My wine and cheese supply fridge pooped out.  This was a small, dorm sized fridge that was used to house all my wine/cheese supplies.  Not the wine or cheese itself, just all the cultures, enzymes, chemicals, and testing agents.
So, All my Anatto, my cultures, my Rennet, my CACL, etc were in that fridge.
In the freezer i had a collection of half-used, and unopened cultures. 
It was not a trivial amount.
In the freezer section were perhaps 10 packages of unopened cultures, and 10 that were opened, but re-sealed in sandwich baggies.  Also, I also had about a pound of lipase.
I've tossed all my half-opened cultures, and my lipase.  That kind of sucked.
But my question is what can be saved. Specifically can my un-opened cultures, Anatto, Rennet, and CaCL be saved?
My thoughts are that at least the cultures and CaCL might be salvageable.
The fridge died one day, and the contents were removed the following day.  Nothing got "hot", everything just slowly assumed room temp over the course of a day.
Thoughts?



linuxboy

what was the highest temp inside the fridge after it died?

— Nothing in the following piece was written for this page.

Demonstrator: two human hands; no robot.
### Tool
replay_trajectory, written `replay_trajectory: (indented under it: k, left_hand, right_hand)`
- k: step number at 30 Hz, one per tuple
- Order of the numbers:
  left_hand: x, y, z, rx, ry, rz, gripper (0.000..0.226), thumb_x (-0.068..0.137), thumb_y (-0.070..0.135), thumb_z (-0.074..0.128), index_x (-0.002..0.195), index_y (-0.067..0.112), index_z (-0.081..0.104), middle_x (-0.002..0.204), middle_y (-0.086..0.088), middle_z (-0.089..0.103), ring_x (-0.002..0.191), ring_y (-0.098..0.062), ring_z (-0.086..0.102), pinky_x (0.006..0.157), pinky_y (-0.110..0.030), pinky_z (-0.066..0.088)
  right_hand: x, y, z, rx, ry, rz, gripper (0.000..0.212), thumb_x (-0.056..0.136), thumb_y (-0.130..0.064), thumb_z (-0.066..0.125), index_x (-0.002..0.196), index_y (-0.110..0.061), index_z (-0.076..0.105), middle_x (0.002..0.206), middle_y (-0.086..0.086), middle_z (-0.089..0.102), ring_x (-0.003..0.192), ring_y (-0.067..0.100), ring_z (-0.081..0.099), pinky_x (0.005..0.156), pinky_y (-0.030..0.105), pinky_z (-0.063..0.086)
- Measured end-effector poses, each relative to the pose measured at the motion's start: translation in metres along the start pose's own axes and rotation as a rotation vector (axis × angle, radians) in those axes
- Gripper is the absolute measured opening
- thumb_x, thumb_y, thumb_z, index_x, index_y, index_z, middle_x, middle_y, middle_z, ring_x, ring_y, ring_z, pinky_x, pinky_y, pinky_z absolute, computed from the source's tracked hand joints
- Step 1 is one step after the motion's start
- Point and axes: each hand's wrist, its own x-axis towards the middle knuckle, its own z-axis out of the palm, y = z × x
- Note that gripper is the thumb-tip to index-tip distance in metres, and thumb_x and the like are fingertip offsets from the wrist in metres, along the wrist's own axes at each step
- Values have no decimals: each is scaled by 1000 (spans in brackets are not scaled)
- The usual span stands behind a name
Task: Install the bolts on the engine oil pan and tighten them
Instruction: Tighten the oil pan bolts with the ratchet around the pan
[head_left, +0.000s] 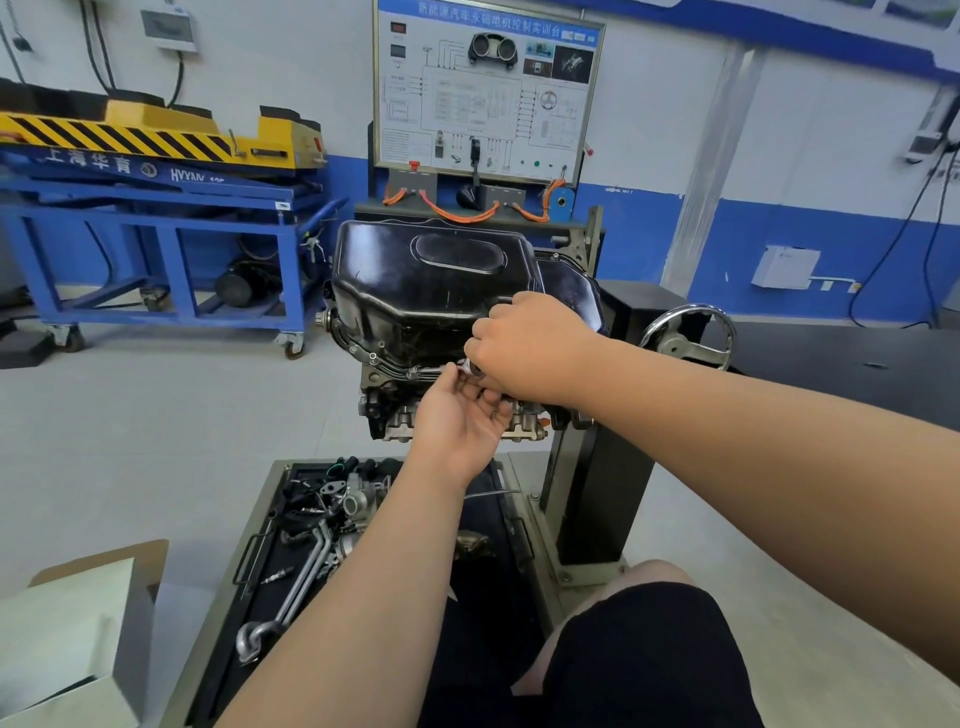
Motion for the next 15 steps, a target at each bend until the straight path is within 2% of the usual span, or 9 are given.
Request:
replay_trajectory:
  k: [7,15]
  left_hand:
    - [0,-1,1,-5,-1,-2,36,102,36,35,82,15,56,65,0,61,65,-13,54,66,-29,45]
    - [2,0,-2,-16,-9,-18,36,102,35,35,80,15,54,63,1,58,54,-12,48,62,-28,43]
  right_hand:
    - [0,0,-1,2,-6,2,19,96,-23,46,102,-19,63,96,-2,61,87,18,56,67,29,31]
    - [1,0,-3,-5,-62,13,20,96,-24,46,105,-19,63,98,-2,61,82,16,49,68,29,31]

Meaning, when you discovered it and took action? And how long did that high temp persist? Depending on the answer, everything, even the starter might be perfectly fine.

wharris


linuxboy

That's.. 70F? 75F?

Everything is fine. A little loss of viability in culture, some rennet strength loss, and depending on age of lipase, a touch (5%) less strength. CaCl2 doesn't go bad. Annato is stable.

wharris

Its a basement, so, 65ish... 

I tossed the Lipase because its storage instructions included keep frozen.

OK thanks for the feedback.

linuxboy

Absolutely, if you don't keep lipase frozen, it will degrade much faster overall over time. But a one-time event with temps that low for a short duration is pretty much harmless. Minor damage.